Hooks and input mutation boundaries for pre-tool, post-tool, failure, additional-context, stop, and updated-input flows.
Progress, cancellation, timeout, retry, sibling failure, synthetic-result, partial-result, and yielded-result semantics.
Result envelopes for text, structured content, media, resources, artifacts, files, logs, diffs, handoff refs, persisted outputs, redaction state, and UI/search rendering boundaries.
Error taxonomy that separates protocol, validation, permission, approval, policy, setup, sandbox, execution, timeout, cancellation, rate-limit, dependency, result-size, and redaction failures.
Event classes for declaration, surface, invocation, hook, permission, scheduling, progress, result, persistence, error, and telemetry changes.

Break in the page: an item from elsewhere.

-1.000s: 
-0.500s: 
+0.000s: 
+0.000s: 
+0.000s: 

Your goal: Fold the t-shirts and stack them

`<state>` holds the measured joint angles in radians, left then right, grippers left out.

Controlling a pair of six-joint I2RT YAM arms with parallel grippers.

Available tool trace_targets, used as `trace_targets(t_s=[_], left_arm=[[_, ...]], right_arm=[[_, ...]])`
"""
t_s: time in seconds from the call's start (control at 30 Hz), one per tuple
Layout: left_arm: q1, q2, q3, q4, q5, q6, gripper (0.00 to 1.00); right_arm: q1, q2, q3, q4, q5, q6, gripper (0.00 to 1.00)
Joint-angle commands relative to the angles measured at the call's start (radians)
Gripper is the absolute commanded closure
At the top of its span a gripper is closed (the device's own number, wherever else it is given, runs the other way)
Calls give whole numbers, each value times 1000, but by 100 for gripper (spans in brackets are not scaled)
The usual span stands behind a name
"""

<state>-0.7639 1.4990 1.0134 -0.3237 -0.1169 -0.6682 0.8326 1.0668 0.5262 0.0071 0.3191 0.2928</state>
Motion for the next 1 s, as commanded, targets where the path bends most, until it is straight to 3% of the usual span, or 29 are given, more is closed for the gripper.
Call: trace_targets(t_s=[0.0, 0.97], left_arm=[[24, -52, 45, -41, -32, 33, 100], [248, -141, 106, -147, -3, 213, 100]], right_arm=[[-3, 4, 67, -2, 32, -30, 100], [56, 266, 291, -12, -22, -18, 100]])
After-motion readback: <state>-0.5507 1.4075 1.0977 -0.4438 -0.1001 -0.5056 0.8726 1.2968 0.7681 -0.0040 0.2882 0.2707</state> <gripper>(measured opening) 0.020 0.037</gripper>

Agent Tool does not define a new RPC protocol, command-line interface, GUI component, workflow language, global task scheduler, authorization engine, tool marketplace, artifact store, or evidence archive.

Core objects

Object	Purpose
`tool_declaration`	Stable description of one callable capability.
`tool_interface`	Runtime contract for schemas, validation, permission hooks, safety hints, execution, result mapping, and display/search metadata.
`tool_surface`	Context-specific set of loaded, deferred, blocked, or discoverable tools exposed to an agent or model.
`tool_namespace`	Grouping and collision boundary for tools from one domain, server, skill, provider, or runtime.
`tool_input_contract`	Model-facing schema, runtime schema, validation, defaults, examples, sensitive fields, internal-only fields, and mutation policy.
`tool_output_contract`	Structured result schema, content types, media modes, result-size policy, rendering boundaries, and artifact/resource expectations.
`tool_execution_profile`	How the tool is executed and what lifecycle operations it supports.
`tool_permission_profile`	Risk, access, sandbox, approval, credential, redaction, and policy fact profile.
`tool_permission_decision`	Outcome of a permission check: allow, ask, deny, or passthrough with decision reason and optional updated input.
`tool_hook`	Pre-tool, post-tool, or failure extension point that can emit messages, progress, decisions, context, or updated input.
`tool_invocation`	One requested or executed tool call.
`tool_scheduler_policy`	Concurrency, ordering, interrupt, sibling failure, and yield policy for a set of invocations.
`deferred_tool_ref`	Discoverable tool identity whose full schema is not loaded yet.
`tool_progress`	Ordered progress update for an invocation.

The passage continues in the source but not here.